The moment your product is live, things can break at any time. You need a smoke detector.
The moment your product is live, things can break at any time. At 3 AM. On a holiday. During the one hour you decided to take off. You need systems that tell you when something goes wrong before your users do.
RESTAURANT: A smoke detector doesn't cook the food or serve the guests. But without one, a small grease fire becomes a closed restaurant. Monitoring is your smoke detector. Automation is the system that turns off the stove before the fire starts.
Edge function errors. Every failed request should trigger a notification. Not an email you'll check tomorrow — an instant notification on your phone. Use a Discord webhook: when an error occurs, your edge function sends a message to a Discord channel. Your phone buzzes. You know immediately.
Payment failures. Stripe webhook failures are silent killers. A failed webhook means a user paid but didn't get activated, or cancelled but didn't get deactivated. Monitor your webhook-receiver for any non-200 response.
Database health. Connection counts, slow queries, table sizes. Supabase provides a dashboard, but set alerts for thresholds: if active connections exceed 80% of your limit, you need to know before users start getting errors.

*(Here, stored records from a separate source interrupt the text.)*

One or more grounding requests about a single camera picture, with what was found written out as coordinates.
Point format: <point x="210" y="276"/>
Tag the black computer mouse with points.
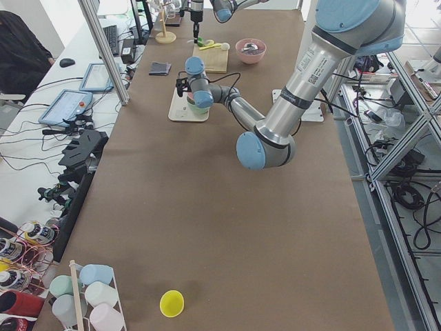
<point x="66" y="62"/>

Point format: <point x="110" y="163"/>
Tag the wooden mug tree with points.
<point x="164" y="9"/>

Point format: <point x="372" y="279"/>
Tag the black keyboard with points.
<point x="111" y="35"/>

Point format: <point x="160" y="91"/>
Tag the yellow toy fruit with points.
<point x="210" y="44"/>

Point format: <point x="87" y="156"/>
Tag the red can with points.
<point x="21" y="304"/>

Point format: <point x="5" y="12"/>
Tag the grey folded cloth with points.
<point x="159" y="69"/>

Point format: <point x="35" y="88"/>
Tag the pink cup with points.
<point x="104" y="317"/>

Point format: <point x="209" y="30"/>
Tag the mint green cup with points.
<point x="61" y="285"/>

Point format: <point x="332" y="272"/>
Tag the aluminium frame post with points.
<point x="98" y="35"/>

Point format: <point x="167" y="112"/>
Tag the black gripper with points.
<point x="196" y="15"/>
<point x="190" y="96"/>

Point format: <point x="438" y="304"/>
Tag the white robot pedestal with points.
<point x="313" y="114"/>

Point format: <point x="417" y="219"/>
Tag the wooden cutting board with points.
<point x="214" y="59"/>

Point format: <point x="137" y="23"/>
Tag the metal spoon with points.
<point x="250" y="49"/>

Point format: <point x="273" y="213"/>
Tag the white cup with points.
<point x="97" y="293"/>

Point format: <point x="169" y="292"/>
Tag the green bowl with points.
<point x="197" y="110"/>

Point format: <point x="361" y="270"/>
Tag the upper blue teach pendant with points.
<point x="66" y="107"/>

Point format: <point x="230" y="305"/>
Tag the light blue cup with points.
<point x="96" y="272"/>

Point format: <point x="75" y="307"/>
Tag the green lime toy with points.
<point x="200" y="42"/>

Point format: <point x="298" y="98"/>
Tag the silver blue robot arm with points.
<point x="223" y="11"/>
<point x="342" y="29"/>

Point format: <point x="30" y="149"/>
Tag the grey cup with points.
<point x="63" y="309"/>

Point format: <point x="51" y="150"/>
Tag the yellow cup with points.
<point x="172" y="303"/>

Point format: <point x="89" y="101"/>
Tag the large pink speckled bowl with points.
<point x="250" y="59"/>

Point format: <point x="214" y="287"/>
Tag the cream plastic tray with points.
<point x="180" y="112"/>

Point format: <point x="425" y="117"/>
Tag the person in black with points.
<point x="24" y="59"/>

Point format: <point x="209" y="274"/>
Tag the white wire cup rack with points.
<point x="82" y="307"/>

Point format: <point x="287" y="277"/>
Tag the black slotted stand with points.
<point x="78" y="151"/>

NOTE: The most dangerous failures are the silent ones. The feature that fails but doesn't throw an error — it just returns bad data. Add explicit checks for impossible states: a user with a subscription but no Stripe ID, a conversation with zero duration, a payment with no associated user.
Scheduled health checks. A cron job that runs every hour and verifies your critical systems are responding. Edge functions, database, third-party APIs. If any check fails, it alerts you immediately.
Data cleanup. Expired sessions, stale tokens, orphaned records. Run these nightly during low-traffic hours. Don't let garbage accumulate in your database.
Content generation. If your product uses AI-generated content, automate the pipeline. Generate content in batches during off-peak hours when API costs may be lower and you're not competing with user-facing requests for resources.
Not every alert deserves the same response. Categorize them:
Critical: Users are affected right now. Payment failures, auth outages, complete function failures. You stop what you're doing and fix it.
Warning: Something is degraded but still working. Elevated error rates, slow response times, approaching capacity limits. You investigate within the hour.
Info: Nothing is broken but something is worth knowing. Unusual traffic patterns, new user spikes, content generation completion. You check it when convenient.